Reopening the workplace dominates today’s conversations. It makes sense—where we are now is uncomfortable in the U.S. It’s painful and it’s harming the bottom line.
- redesigning work schedules so employees return in smaller groups, or just designated days
- spacing out desks 6 feet apart, and only allowing small groups in conference rooms
- installing hands-free doors, soap pumps, and hand sanitizer dispensers
- placing distance markers on the floor, and posting signs and visual cues to prompt social distancing
- redesigning existing workstations with plexiglass in between
- replacing common surfaces with materials like copper, that are less hospitable to germs
- designing outdoor gathering spaces to allow collaboration without viral transmission
- converting windows so they can open, for freer airflow
- reconfiguring ventilation systems to flow air from the ceiling down, rather than the floor up
- relocating offices to buildings or areas with better air circulation
- providing masks and gloves
- hiring additional cleaning staff
HR and leaders are asking important questions ranging from how do we redesign our open floor plan, to how do we ensure that public transportation to the office is safe, to can we still even have a water cooler? In addition to these critical questions, I encourage our community to ask the most important one:
How do we innovate forward, instead of looking backward as we design our blueprint?
Moving forward, not backward from COVID-19
We encourage HR leaders to re-think ways knowledge workers (those that can get their work done with a computer) can continue to work remotely until more science is certain. And even then, or under the best circumstances, we recommend agile work arrangements to help organizations prepare for the future of work.
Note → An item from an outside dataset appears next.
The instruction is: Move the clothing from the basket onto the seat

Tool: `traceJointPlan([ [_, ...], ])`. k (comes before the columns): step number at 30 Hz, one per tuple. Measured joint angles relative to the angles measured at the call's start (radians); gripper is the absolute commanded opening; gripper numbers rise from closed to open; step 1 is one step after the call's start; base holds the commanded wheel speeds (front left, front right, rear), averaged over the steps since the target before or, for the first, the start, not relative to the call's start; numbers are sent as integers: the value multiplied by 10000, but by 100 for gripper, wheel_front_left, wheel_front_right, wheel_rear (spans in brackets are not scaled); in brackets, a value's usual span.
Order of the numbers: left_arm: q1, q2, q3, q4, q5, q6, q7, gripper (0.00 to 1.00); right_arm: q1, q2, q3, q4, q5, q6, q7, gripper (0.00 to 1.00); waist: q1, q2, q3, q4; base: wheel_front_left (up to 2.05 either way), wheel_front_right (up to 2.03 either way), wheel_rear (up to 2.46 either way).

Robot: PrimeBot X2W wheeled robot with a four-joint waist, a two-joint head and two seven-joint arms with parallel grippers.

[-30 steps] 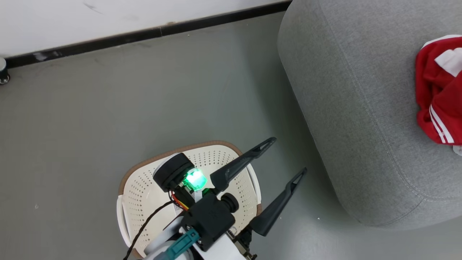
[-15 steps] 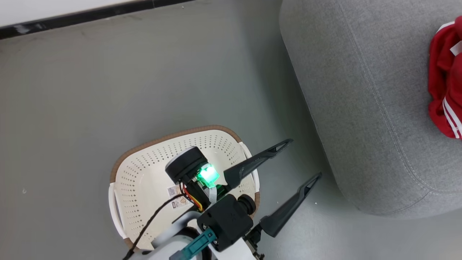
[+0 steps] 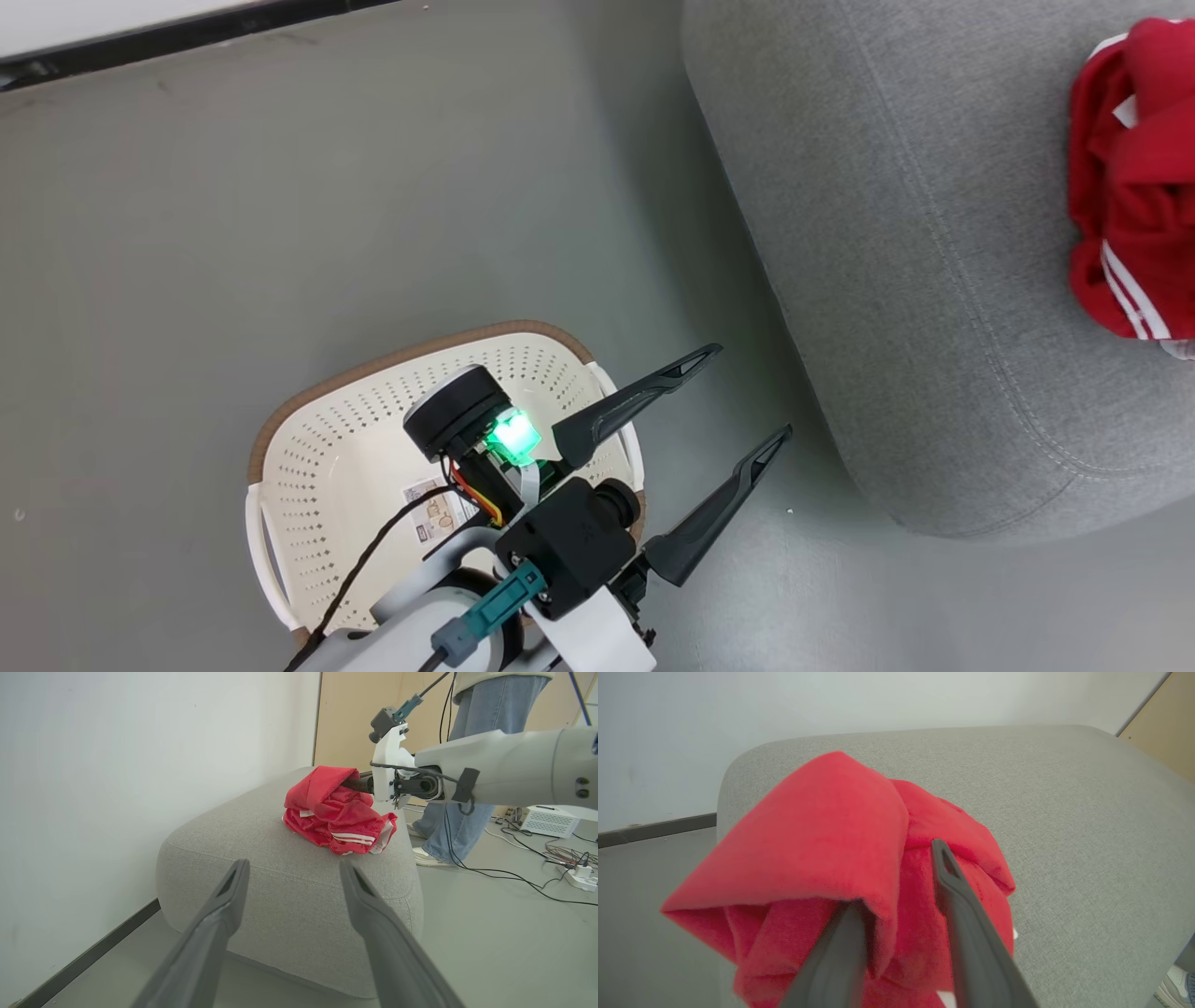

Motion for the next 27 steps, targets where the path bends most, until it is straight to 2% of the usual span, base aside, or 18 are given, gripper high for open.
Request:
traceJointPlan([
  [27, 42, 86, 203, 667, -284, 0, -470, 100, 1360, -159, 146, -316, 949, 0, -790, 100, 0, 0, -896, -838, 0, 0, 0],
])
The New York Times science and health reporter Donald G. McNeil, Jr. shared his concerns that the business community may be looking at an overly optimistic timeline for returning to work on a recent NYT podcast. Given that it typically takes 12 to 18 months to develop a vaccine, McNeil states, “I’m talking to medical historians and making predictions based on data. And so I think a lot of people think that by May or June or August, we’re going to return to something like normalcy. But all the experts I talk to say, no, that’s a fantasy.”
Other experts say several conditions must be met before we can safely return to work, including:
- Two types of tests that reveal: (1) active virus circulation that determines who is carrying and can spread the virus and (2) virus antibodies, an indication that a person has been infected at some time in the past.
- Fewer new cases emerging in the region.
- A local healthcare system with enough capacity to manage both COVID and traditional needs.
In the absence of solutions to these three challenges, forward-thinking organizations are beginning to slow down their return plans. We are talking with companies that are setting September to December 2020 as their earliest targeted date to reopen their offices. Some even plan to move to a hybrid mix of office and remote work environment permanently.
JP Morgan Chase CEO Jaime Dimon set expectations for a gradual and conditional return to work in an April 27 letter to shareholders. “Initially, we need a buffer period of days or weeks for people to be tested, and then for those who test negative for the virus, we need to discover whether virus antibodies appear through serology testing.”
Zillow is allowing employees to work from home at least through 2020, but expects to make permanent changes that incorporate a more hybrid model of home and office work. Initially a bit skeptical about the possibility of working as effectively from home, Zillow CEO Rich Barton now says, “My personal opinions about WFH have been turned upside down over the past 2 months.”
With so much still unknown about COVID-19—from the diversity of presenting symptoms, to the timeline for a vaccine, to whether or not a person can be infected more than once—I would love for HR and business leaders to widen the aperture on our future planning.
The strongest companies are pouring equal energy into redesigning the future of work. They’re adjusting for goals beyond Q1-2021, recognizing the workplace of tomorrow looks meaningfully different than it does today. They are:
- Deepening connections with remote teams. The best leaders are constantly honing their communication skills, providing their people with the tools they need to adapt to their remote environment, being human with their teams, and building trust through an honest and bidirectional feedback loop.
- Preparing to scale up (or down) quickly. Incorporating agile talent means an organization can fill in skills gaps and address challenges immediately. Consider the advantage of those companies who brought in additional tech support in early March to bring their team up to speed on tools like Zoom and Trello.
- Adapting to a changing environment. Whether it’s shifting the team to working from home, adapting to optimize the power of AI, or even modernizing our cultures in the wake of #MeToo, we can’t always predict what’s next. But a strong HR presence at the top that will question decisions and offer innovative ideas to shift an organization from reactive to proactive.
- Putting people first. Flexible family and sick leave policies can’t be reserved for a pandemic. Recognizing that our people also juggle a robust life outside of work and doing more than accepting it—actually championing it—has become a necessity for retaining top talent.
As we all yearn to put the COVID crisis behind us—and soberingly extend that timeline more each day—let’s think of how we can put our energy into redesigning the way we work to propel our companies into the future.